┌────────

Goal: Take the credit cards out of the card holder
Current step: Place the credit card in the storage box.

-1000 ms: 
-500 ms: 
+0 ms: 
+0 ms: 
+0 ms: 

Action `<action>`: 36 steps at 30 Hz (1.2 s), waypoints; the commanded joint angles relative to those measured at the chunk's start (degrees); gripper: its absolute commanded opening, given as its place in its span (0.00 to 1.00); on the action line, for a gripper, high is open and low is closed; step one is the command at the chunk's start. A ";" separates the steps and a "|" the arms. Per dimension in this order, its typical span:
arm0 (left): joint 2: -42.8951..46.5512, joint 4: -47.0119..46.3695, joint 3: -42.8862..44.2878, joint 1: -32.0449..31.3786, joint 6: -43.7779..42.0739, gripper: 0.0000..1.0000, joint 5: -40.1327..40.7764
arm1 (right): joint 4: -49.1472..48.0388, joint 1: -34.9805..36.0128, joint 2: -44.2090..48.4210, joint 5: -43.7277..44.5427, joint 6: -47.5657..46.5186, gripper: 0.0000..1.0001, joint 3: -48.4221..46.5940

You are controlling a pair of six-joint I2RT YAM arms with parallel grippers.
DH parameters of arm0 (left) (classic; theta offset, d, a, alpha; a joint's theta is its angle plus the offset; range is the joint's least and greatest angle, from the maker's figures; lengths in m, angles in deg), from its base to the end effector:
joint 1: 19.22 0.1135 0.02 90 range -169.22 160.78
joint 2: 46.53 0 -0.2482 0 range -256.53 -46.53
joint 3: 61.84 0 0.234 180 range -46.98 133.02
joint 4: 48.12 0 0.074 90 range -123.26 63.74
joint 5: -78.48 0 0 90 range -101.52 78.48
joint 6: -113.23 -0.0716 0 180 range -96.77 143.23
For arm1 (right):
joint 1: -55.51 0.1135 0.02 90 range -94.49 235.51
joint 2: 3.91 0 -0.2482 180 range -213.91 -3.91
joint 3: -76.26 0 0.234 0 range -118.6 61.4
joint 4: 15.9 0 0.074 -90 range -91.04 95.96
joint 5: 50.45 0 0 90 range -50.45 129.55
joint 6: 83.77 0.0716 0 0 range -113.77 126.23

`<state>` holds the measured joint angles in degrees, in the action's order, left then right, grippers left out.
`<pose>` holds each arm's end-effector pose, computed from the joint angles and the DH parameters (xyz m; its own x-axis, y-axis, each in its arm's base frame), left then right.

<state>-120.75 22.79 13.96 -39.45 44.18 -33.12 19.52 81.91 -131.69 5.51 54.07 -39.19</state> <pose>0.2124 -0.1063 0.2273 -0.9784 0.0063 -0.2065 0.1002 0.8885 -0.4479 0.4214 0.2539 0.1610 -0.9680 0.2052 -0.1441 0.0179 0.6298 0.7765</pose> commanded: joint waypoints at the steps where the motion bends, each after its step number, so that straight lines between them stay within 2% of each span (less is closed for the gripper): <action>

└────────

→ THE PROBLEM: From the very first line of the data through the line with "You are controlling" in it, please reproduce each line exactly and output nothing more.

→ TASK SOLUTION:
Goal: Take the credit cards out of the card holder
Current step: Place the credit card in the storage box.

-1000 ms: 
-500 ms: 
+0 ms: 
+0 ms: 
+0 ms: 

Action `<action>`: 36 steps at 30 Hz (1.2 s), waypoints; the commanded joint angles relative to those measured at the chunk's start (degrees); gripper: its absolute commanded opening, given as its place in its span (0.00 to 1.00); on the action line, for a gripper, high is open and low is closed; step one is the command at the chunk's start. A ";" separates the steps and a "|" the arms. Per dimension in this order, its typical span:
arm0 (left): joint 2: -42.8951..46.5512, joint 4: -47.0119..46.3695, joint 3: -42.8862..44.2878, joint 1: -32.0449..31.3786, joint 6: -43.7779..42.0739, gripper: 0.0000..1.0000, joint 5: -40.1327..40.7764
arm1 (right): joint 4: -49.1472..48.0388, joint 1: -34.9805..36.0128, joint 2: -44.2090..48.4210, joint 5: -43.7277..44.5427, joint 6: -47.5657..46.5186, gripper: 0.0000..1.0001, joint 3: -48.4221..46.5940

You are controlling a pair of six-joint I2RT YAM arms with parallel grippers.

The exercise requires nothing further.